En esa búsqueda de alivio, hemos creado formas de evasión, disfraces de respuestas. El coaching moderno —una versión actualizada de los antiguos chamanes— es una de esas expresiones contemporáneas de la necesidad de orientación en medio del desconcierto. Buscamos recuperar un tiempo perdido, aunque no sepamos a dónde nos lleva.
Buscar el equilibrio interior, el conocimiento profundo de quiénes somos, no es un acto egoísta: nace del reconocimiento de que necesitamos al otro. Amarse a uno mismo para poder amar de verdad a los demás. Una idea sencilla en apariencia, pero a menudo difícil de vivir. Miedos, inseguridades, heridas no sanadas nos impiden abrirnos al otro. No reconocer esto es negarse a crecer. Las religiones, en su esencia más noble, han proclamado ese amor generoso que da sentido a la vida y a la convivencia. Las tradiciones culturales, diversas y distantes, también han dibujado este mismo camino con sus propios símbolos y lenguajes.
Escribir es un acto de honestidad, una forma de poner sobre el papel nuestras propias limitaciones, de enfrentarnos a ellas sin máscaras. Compartir nuestras fragilidades tampoco es fácil: hemos sido educados para vencer, no para mostrar debilidad. La ternura, sin embargo, es la clave de todo. Nos permite recibir, comprender, acompañar. Pero no nos han enseñado a escuchar, ni a mirar más allá de nuestro propio reflejo. Demasiado a menudo, vivimos centrados en nosotros mismos.
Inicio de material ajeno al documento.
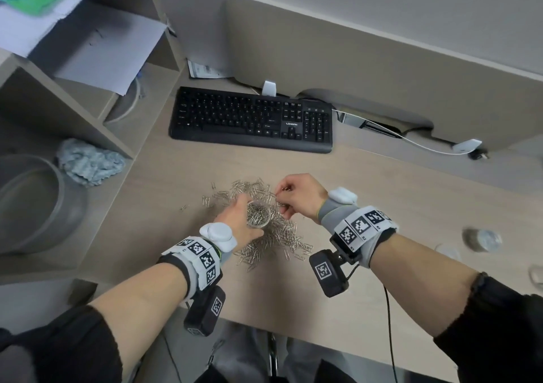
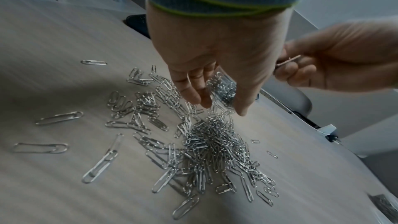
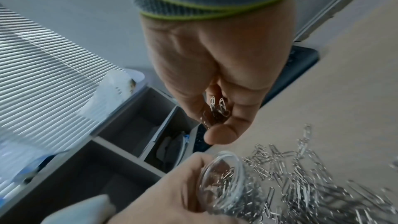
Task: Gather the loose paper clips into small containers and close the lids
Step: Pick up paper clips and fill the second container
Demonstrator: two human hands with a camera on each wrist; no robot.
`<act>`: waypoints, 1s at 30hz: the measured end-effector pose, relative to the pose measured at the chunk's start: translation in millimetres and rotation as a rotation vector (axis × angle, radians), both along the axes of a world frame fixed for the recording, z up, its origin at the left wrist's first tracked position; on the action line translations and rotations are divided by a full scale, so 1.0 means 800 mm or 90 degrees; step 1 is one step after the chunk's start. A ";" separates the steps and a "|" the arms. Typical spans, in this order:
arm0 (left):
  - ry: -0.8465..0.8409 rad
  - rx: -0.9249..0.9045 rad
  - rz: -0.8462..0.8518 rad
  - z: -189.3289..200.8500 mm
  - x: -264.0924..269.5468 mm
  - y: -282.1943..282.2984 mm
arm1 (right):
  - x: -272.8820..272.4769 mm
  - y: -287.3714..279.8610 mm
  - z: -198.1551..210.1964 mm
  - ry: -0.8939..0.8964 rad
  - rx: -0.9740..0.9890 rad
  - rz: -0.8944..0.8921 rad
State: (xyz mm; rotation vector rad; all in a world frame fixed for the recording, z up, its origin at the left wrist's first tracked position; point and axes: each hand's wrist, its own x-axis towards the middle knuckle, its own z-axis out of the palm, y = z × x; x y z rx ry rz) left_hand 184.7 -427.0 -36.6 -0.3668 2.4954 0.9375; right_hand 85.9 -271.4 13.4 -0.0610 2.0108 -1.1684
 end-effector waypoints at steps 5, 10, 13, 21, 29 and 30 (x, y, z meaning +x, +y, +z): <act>0.029 -0.001 -0.007 0.009 -0.008 0.013 | 0.012 -0.017 0.015 0.139 0.088 0.166; 0.050 0.003 0.001 0.014 -0.011 0.016 | 0.016 -0.018 0.027 0.233 0.104 0.263; 0.066 0.007 0.005 0.016 -0.010 0.019 | 0.014 -0.017 0.032 0.246 0.100 0.284; 0.066 0.011 0.022 0.018 -0.016 0.023 | 0.013 -0.015 0.020 0.226 0.048 0.244; 0.030 -0.022 0.025 0.010 -0.011 0.012 | -0.009 0.010 0.003 0.175 0.046 0.112; 0.025 -0.026 0.026 0.009 -0.009 0.008 | -0.011 0.017 -0.005 0.177 0.079 0.118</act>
Y, sin embargo, proyectarse hacia el otro —hacia la familia, la comunidad, la pareja, el trabajo— es el verdadero sentido de la existencia. Aprender a hacerlo es una tarea que dura toda la vida. Al leer a Javier Cercas en su último libro El loco de Dios en el fin del mundo, y escuchar las primeras reflexiones del nuevo Papa Leon XIV, recuperas el sentido e importancia de la empatía. Sea uno creyente o ateo, ser solidario con los más desfavorecidos es esencial. Eso es lo que nos puede, debería, unir. ¿Por qué siempre traspasamos nuestras carencias y miedos a otros, especialmente los más débiles?